**Your instructions**
Determine how many lines in the listing below contain "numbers", then give only that number.

:::::

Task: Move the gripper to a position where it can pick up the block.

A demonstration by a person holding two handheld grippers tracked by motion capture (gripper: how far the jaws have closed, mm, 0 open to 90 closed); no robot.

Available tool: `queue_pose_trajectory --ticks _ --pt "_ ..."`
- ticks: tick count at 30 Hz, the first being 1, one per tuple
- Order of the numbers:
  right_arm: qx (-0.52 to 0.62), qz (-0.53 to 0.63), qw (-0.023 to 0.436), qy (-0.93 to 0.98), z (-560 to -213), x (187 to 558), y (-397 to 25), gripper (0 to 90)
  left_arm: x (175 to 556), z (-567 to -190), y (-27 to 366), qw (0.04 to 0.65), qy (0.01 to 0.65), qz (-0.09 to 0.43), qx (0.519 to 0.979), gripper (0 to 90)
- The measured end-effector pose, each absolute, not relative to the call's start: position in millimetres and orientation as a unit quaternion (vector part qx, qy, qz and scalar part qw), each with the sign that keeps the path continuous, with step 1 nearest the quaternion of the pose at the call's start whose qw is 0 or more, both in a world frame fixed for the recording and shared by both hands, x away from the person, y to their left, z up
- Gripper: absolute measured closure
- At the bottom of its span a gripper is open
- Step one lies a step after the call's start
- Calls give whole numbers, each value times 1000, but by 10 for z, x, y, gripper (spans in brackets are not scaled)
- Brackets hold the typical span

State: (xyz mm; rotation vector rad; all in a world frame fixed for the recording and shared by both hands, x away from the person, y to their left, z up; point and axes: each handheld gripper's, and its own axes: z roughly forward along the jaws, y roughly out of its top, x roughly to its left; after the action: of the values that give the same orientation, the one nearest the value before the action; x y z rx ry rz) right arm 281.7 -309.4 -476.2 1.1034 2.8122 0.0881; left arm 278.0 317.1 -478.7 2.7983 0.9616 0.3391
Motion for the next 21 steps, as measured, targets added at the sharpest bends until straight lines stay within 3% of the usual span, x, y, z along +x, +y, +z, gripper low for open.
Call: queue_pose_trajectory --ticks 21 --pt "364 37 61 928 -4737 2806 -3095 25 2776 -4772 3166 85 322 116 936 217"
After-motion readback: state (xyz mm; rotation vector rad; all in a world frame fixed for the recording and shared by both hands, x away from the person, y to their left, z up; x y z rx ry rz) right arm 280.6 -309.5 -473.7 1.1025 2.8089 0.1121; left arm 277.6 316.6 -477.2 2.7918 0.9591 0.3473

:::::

**Exercise solution**
2